#### ABOUT THIS EXERCISE:
Your output should be everything below from the line containing "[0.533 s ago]" down to the line containing "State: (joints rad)", both ends included, copied exactly, with pictures left out.

#### SUPPLIED DATA:
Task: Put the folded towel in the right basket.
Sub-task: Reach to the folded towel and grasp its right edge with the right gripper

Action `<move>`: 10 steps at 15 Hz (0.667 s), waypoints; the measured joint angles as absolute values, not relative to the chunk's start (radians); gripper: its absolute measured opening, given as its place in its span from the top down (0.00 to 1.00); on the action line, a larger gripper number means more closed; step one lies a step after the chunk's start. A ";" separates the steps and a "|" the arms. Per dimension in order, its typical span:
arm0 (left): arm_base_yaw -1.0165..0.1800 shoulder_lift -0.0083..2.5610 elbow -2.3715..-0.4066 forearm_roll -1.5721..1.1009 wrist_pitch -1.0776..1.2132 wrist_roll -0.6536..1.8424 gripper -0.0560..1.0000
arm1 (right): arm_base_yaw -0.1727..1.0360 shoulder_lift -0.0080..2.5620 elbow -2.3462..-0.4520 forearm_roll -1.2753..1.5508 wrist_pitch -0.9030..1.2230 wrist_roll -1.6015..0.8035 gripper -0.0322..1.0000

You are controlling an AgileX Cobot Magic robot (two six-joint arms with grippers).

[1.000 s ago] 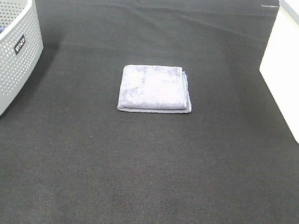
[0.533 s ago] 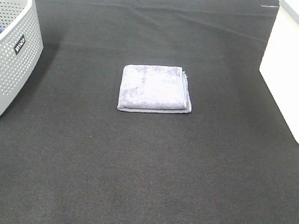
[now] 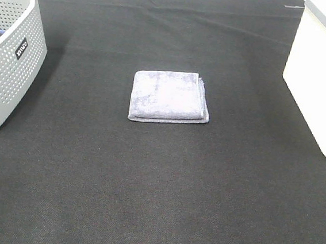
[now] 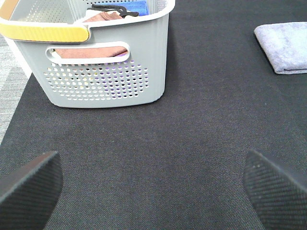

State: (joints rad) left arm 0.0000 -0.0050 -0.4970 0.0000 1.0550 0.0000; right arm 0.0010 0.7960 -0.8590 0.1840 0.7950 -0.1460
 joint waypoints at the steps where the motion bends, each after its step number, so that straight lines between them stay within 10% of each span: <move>1: 0.000 -0.005 -0.497 0.000 1.055 0.000 0.03 | 0.001 0.796 -0.859 0.184 0.795 -0.146 0.35; 10: 0.000 -0.005 -0.497 0.000 1.055 0.000 0.03 | 0.042 1.546 -1.539 0.379 1.023 -0.235 0.35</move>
State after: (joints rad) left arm 0.0000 -0.0050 -0.4970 0.0000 1.0550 0.0000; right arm 0.0420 1.5460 -1.5390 0.3790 1.0230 -0.2350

#### EXPECTED ANSWER:
[0.533 s ago] 
[now] 
[now] 

State: (joints rad) left arm 0.0000 -0.0050 -0.4970 0.0000 1.0550 0.0000; right arm 0.0010 0.7960 -0.8590 0.1840 0.7950 -0.1460

No other output is needed; the exercise is complete.